Nothing in the listing should be dropped or altered when it is copied.

———

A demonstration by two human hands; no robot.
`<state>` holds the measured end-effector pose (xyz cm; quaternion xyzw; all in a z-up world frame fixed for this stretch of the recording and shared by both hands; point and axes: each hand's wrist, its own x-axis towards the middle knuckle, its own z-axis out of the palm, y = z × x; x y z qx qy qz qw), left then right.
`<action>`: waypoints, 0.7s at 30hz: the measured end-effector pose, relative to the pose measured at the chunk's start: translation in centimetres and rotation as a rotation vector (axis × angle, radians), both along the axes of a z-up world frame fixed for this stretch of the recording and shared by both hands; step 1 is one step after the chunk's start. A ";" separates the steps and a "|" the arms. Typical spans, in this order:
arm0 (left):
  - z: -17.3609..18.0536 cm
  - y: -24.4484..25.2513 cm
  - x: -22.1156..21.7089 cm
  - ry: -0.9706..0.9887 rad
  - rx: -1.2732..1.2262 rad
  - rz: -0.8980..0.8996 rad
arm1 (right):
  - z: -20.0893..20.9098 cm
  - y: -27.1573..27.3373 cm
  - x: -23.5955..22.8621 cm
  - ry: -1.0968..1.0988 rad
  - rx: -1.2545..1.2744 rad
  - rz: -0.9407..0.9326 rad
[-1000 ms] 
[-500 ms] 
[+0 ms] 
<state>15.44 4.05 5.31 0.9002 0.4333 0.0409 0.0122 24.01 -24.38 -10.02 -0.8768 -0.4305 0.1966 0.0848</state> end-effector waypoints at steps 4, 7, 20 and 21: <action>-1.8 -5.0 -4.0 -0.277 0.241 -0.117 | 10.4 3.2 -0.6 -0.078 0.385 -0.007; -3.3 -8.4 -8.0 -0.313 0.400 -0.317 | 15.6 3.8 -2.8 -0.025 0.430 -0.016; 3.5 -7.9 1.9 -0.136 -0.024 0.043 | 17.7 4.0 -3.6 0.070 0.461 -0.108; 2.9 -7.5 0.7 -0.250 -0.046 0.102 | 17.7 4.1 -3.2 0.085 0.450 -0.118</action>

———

ANSWER BOX>
A demonstration by two human hands; no robot.
`<state>` holds the measured end-effector pose (xyz cm; quaternion xyzw; all in a z-up world frame fixed for this stretch of the recording and shared by both hands; point and axes: each hand's wrist, its own x-axis towards the middle knuckle, its own z-axis out of the palm, y = z × x; x y z qx qy qz qw), left then right.
`<action>`: waypoints, 0.7s at 30hz: the measured end-effector pose, relative to the pose measured at the chunk's start: translation in centimetres and rotation as a rotation vector (axis × angle, radians), both along the axes of a z-up world frame fixed for this stretch of the recording and shared by both hands; step 1 is one step after the chunk's start. A ";" separates the steps and a "|" the arms. Typical spans, in this order:
arm0 (left):
  - z: -17.3609..18.0536 cm
  - y: -24.4484..25.2513 cm
  - x: -22.1156..21.7089 cm
  - ry: -0.9706..0.9887 rad
  - rx: -1.2732..1.2262 rad
  - rz: -0.8980..0.8996 rad
arm1 (right):
  - z: -20.0893..20.9098 cm
  - y: -27.1573..27.3373 cm
  - x: -23.5955..22.8621 cm
  - ry: -1.0968..1.0988 rad
  - rx: -1.2545..1.2744 rad
  - rz: -0.9407..0.9326 rad
[-1000 ms] 
[-500 ms] 
[+0 ms] 
<state>15.44 4.05 5.31 0.9002 0.4333 0.0409 0.0122 24.01 -24.38 -10.02 -0.8768 -0.4305 0.1966 0.0848</state> end-effector waypoints at steps 4, 7, 20 and 21: <action>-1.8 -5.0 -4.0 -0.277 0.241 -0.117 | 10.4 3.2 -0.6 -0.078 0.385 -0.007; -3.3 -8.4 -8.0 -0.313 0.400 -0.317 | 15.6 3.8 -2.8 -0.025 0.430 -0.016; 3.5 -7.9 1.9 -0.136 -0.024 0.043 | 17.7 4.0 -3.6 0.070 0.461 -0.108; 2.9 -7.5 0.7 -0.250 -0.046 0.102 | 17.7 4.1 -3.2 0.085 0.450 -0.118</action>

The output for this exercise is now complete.